Stored records:
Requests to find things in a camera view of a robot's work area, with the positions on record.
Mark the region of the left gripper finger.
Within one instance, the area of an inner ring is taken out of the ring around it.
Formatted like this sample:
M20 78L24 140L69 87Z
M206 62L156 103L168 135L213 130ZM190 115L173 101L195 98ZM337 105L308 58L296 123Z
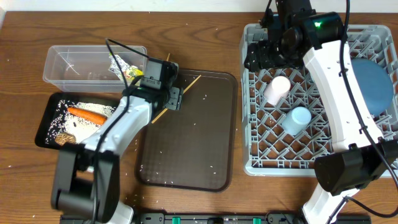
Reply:
M182 104L183 88L172 87L170 89L170 98L166 104L169 110L179 110Z
M176 63L170 62L167 65L167 88L171 89L178 76L179 66Z

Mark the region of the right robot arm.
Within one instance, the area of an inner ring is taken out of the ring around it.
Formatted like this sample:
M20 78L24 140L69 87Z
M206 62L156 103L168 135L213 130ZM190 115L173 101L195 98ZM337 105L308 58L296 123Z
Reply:
M333 223L347 201L384 174L395 177L397 140L385 124L397 113L372 113L358 63L381 70L369 92L395 108L395 58L377 54L387 38L348 38L335 12L273 14L248 24L240 42L244 171L248 175L311 176L318 184L300 223Z

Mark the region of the small blue cup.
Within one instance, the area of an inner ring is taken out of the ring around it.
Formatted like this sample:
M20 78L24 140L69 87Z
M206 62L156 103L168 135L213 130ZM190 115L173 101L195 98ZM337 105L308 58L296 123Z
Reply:
M308 126L311 119L311 112L305 107L298 106L286 114L281 126L287 134L295 136Z

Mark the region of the small pink cup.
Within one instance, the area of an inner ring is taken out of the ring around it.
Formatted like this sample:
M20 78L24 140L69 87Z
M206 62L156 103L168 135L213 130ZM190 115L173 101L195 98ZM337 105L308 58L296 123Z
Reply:
M271 105L276 105L281 98L287 97L291 87L290 80L284 76L277 76L272 79L264 90L264 97Z

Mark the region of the yellow snack wrapper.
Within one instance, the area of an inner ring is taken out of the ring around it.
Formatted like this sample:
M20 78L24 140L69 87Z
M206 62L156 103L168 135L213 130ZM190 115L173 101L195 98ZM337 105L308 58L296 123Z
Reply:
M136 77L143 76L143 71L139 70L136 66L130 65L125 62L119 55L109 55L111 65L108 70L117 75L117 77L123 81L124 78L128 83L131 83Z

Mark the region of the dark blue plate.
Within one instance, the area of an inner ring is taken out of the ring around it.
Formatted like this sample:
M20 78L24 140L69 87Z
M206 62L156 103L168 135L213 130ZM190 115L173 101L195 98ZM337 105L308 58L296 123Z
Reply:
M394 90L389 75L372 60L356 58L351 63L369 113L380 115L392 104Z

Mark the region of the brown walnut-like food piece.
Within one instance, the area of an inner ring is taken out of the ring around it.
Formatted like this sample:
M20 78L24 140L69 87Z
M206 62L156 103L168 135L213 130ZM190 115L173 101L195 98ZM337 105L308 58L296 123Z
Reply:
M76 138L74 135L68 133L60 133L56 136L55 142L60 146L64 145L65 143L75 144Z

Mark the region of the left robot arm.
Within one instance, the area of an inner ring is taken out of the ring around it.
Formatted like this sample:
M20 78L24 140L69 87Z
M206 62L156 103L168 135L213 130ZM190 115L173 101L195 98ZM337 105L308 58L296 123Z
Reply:
M150 59L143 76L123 91L119 106L99 130L59 150L51 206L84 223L131 223L132 207L120 197L120 158L136 134L162 110L179 110L177 63Z

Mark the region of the orange carrot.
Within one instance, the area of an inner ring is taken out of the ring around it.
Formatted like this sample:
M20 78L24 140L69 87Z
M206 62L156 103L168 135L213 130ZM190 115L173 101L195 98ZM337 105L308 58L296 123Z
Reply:
M79 108L67 108L67 111L72 115L83 118L97 125L103 125L107 120L106 116L88 110L83 110Z

#### [Exercise instructions]
Could you output every record above exactly as written, leaving out the pictures?

#### [Final answer]
Requests to find things in a camera view of a robot's work area, with the positions on record.
Mark the region of the left gripper finger.
Within one instance, the area of an inner ring is taken out of the ring around it.
Formatted like this sample:
M20 78L24 140L69 87Z
M206 62L156 103L168 135L213 130ZM190 115L173 101L195 98ZM337 105L308 58L296 123Z
Reply:
M182 104L183 88L172 87L170 89L170 98L166 104L169 110L179 110Z
M176 63L170 62L167 65L167 88L171 89L178 76L179 66Z

Mark the region of the right robot arm.
Within one instance, the area of an inner ring is taken out of the ring around it.
Formatted like this sample:
M20 78L24 140L69 87Z
M206 62L156 103L168 135L213 130ZM190 115L173 101L195 98ZM337 105L308 58L296 123Z
Reply:
M333 223L347 201L384 174L395 177L397 140L385 124L397 113L372 113L358 63L381 70L369 92L395 108L395 58L377 54L387 38L348 38L335 12L273 14L248 24L240 42L244 171L248 175L311 176L318 184L300 223Z

Mark the region of the small blue cup.
Within one instance, the area of an inner ring is taken out of the ring around it.
Formatted like this sample:
M20 78L24 140L69 87Z
M206 62L156 103L168 135L213 130ZM190 115L173 101L195 98ZM337 105L308 58L296 123Z
Reply:
M308 126L311 119L311 112L305 107L298 106L286 114L281 126L287 134L295 136Z

Mark the region of the small pink cup.
Within one instance, the area of an inner ring is taken out of the ring around it.
Formatted like this sample:
M20 78L24 140L69 87Z
M206 62L156 103L168 135L213 130ZM190 115L173 101L195 98ZM337 105L308 58L296 123Z
Reply:
M271 105L276 105L281 98L287 97L291 87L290 80L284 76L277 76L272 79L264 90L264 97Z

Mark the region of the yellow snack wrapper.
Within one instance, the area of an inner ring is taken out of the ring around it.
Formatted like this sample:
M20 78L24 140L69 87Z
M206 62L156 103L168 135L213 130ZM190 115L173 101L195 98ZM337 105L308 58L296 123Z
Reply:
M136 77L143 76L143 71L139 70L136 66L130 65L125 62L119 55L109 55L111 65L108 70L117 75L117 77L123 81L124 78L128 83L131 83Z

Mark the region of the dark blue plate.
Within one instance, the area of an inner ring is taken out of the ring around it.
Formatted like this sample:
M20 78L24 140L69 87Z
M206 62L156 103L168 135L213 130ZM190 115L173 101L195 98ZM337 105L308 58L296 123Z
Reply:
M394 90L389 75L372 60L356 58L351 63L369 113L380 115L392 104Z

Mark the region of the brown walnut-like food piece.
Within one instance, the area of an inner ring is taken out of the ring around it.
Formatted like this sample:
M20 78L24 140L69 87Z
M206 62L156 103L168 135L213 130ZM190 115L173 101L195 98ZM337 105L308 58L296 123Z
Reply:
M76 138L74 135L68 133L60 133L56 136L55 142L60 146L64 145L65 143L75 144Z

Mark the region of the left robot arm.
Within one instance, the area of an inner ring is taken out of the ring around it.
Formatted like this sample:
M20 78L24 140L69 87Z
M206 62L156 103L168 135L213 130ZM190 115L173 101L195 98ZM337 105L308 58L296 123Z
Reply:
M150 59L143 76L123 91L119 106L99 130L59 150L51 206L84 223L131 223L132 207L120 197L120 158L136 134L162 110L179 110L177 63Z

Mark the region of the orange carrot.
Within one instance, the area of an inner ring is taken out of the ring around it.
Formatted like this sample:
M20 78L24 140L69 87Z
M206 62L156 103L168 135L213 130ZM190 115L173 101L195 98ZM337 105L308 58L296 123Z
Reply:
M79 108L67 108L67 111L72 115L83 118L97 125L103 125L107 120L106 116L88 110L83 110Z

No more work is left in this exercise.